Selon un rapport de l’ODAS  - Observatoire national de l'Action Sociale décentralisée - il y aurait une baisse des charges des départements liée aux dépenses d’insertion. Ainsi, les dépenses liées au RMI auraient diminué en raison de la baisse du nombre de rmistes cette année : 23 000 de moins. Un phénomène en trompe l’œil pour deux raisons.   

D’une part, le nombre de rmistes a baissé en 2008 parce que le nombre de chômeurs avait baissé en 2007. Ainsi, les effets du marché de l’emploi se répercutent avec un décalage d’une année sur les chiffres du RMI – le nombre de chômeurs en fin de droit baissant ou augmentant mécaniquement en fonction du marché de l’emploi, mais un an plus tard. Pour cette raison, il n’est point besoin de se faire d’illusions sur l’augmentation massive du nombre de rmistes l’année prochaine compte tenu de la hausse historique du chômage ces derniers mois. Une augmentation qui se traduira par une explosion des dépenses sociales des départements. 

D’autre part, la mise en place du RSA, dont les départements assurent la gestion avec les CAF et Pole Emploi se traduira par une nouvelle hausse de la dépense sociale sur laquelle les départements ont très peu de visibilité. « Concernant le RSA, à deux mois du lancement du dispositif, les Départements interrogés par l’ODAS ont exprimé de nombreuses incertitudes quant à son organisation. Les principales interrogations portent ainsi sur le flux de nouveaux demandeurs et sur la mise en œuvre à court terme du partenariat avec Pôle emploi. ». Des inquiétudes d’autant plus justifiées que « les deux tiers des départements n’envisagent ni personnel supplémentaire, ni ouverture de lieux d’accueil, ni création d’un centre d’appel ». 

Pas de quoi rassurer ni les agents territoriaux chargés de mettre en place la réforme Hirsch, ni les autres acteurs sociaux chargés de faire l’interface avec les bénéficiaires du RSACar si la réforme RSA a été budgétisée à 1,5 milliard, rien n'a été prévu pour permettre aux départements d'embaucher du personnel supplémentaire. Voilà qui explique que « le maintien des effectifs à un niveau constant commence à être un sujet de préoccupation face à l’accumulation de nouveaux dispositifs que les Départements doivent mettre en œuvre ». 

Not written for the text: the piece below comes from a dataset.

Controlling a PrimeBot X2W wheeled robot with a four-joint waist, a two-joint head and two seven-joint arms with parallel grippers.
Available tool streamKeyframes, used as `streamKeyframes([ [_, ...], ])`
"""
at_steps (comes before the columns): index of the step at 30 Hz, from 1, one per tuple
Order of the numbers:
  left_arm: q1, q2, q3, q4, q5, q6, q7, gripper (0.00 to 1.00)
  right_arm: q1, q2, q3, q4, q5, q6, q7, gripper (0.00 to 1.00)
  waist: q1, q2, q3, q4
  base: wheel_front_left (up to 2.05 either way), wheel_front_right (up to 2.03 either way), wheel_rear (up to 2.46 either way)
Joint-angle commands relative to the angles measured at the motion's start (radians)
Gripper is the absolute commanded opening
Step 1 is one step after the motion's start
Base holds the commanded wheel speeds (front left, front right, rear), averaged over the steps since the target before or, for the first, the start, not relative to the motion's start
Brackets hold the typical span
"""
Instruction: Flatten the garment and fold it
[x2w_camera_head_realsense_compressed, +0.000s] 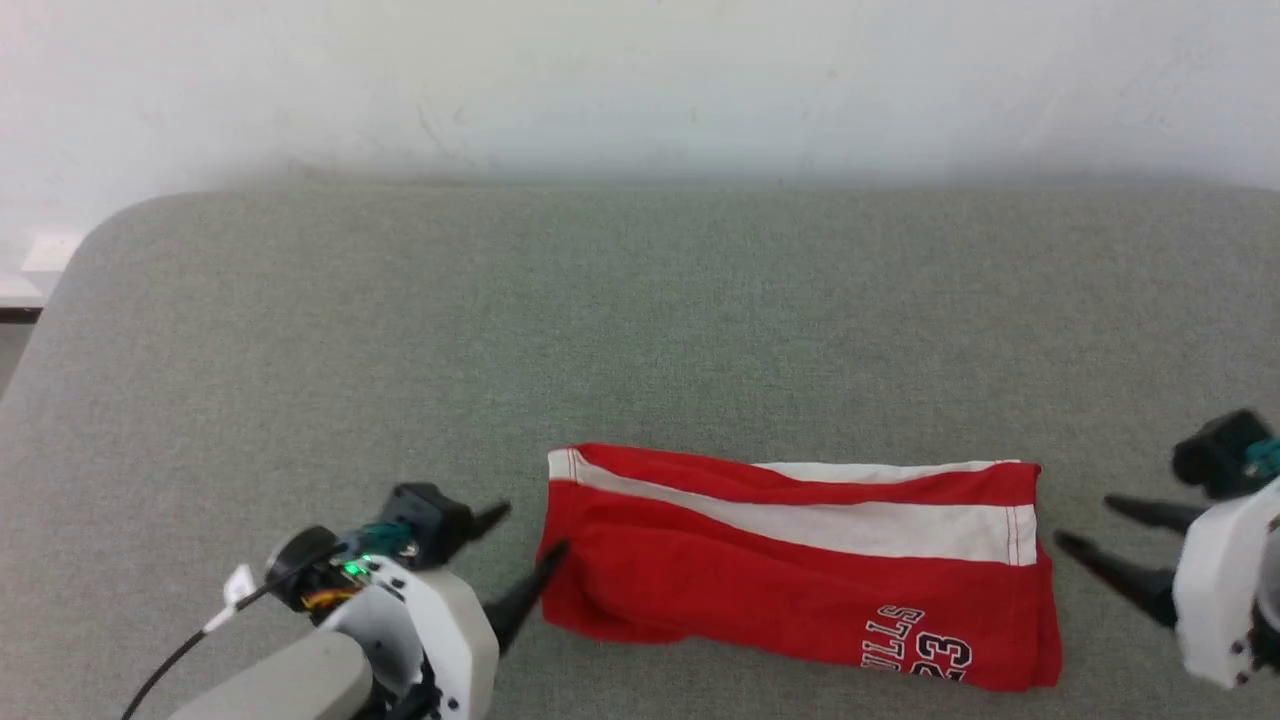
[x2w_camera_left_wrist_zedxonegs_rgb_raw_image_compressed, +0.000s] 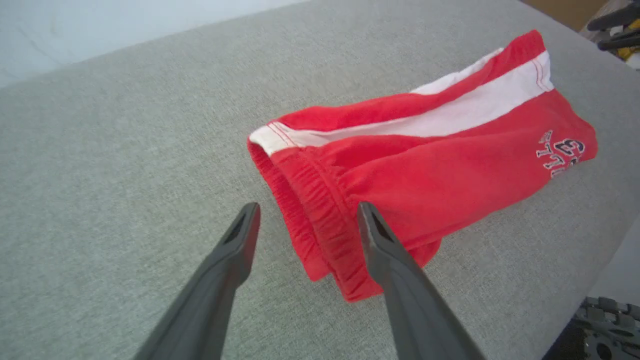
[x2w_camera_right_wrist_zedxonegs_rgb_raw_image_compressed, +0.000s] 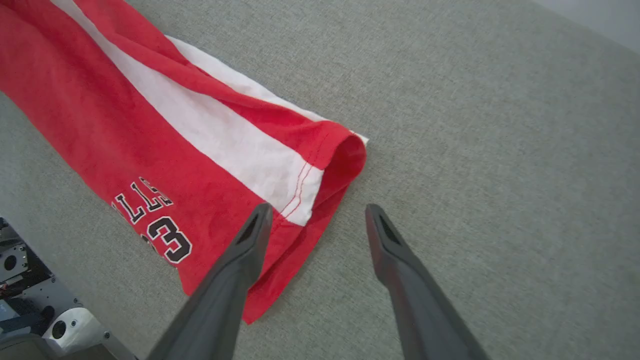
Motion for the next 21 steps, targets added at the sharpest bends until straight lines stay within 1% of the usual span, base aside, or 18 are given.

Dernière grande nouvelle sur la magnifique réussite économique et sociale de Couteau suisse  et ses collègues, une autre baisse des dépenses en trompe l’œil, celle de la dépense globale liée aux contrats aidés. « On peut voir dans cette évolution le signe des difficultés à convaincre les entreprises de recruter, même sur contrats aidés. ». Voilà qui devrait réjouir Laurent Wauquiez, qui annonçait un brin obstiné ce matin une politique davantage axée sur des allègements fiscaux que sur un véritable investissement sur l’emploi. Pas de quoi inverser la tendance actuelle à Pôle Emploi qui recense près de deux nouveaux chômeurs chaque minute.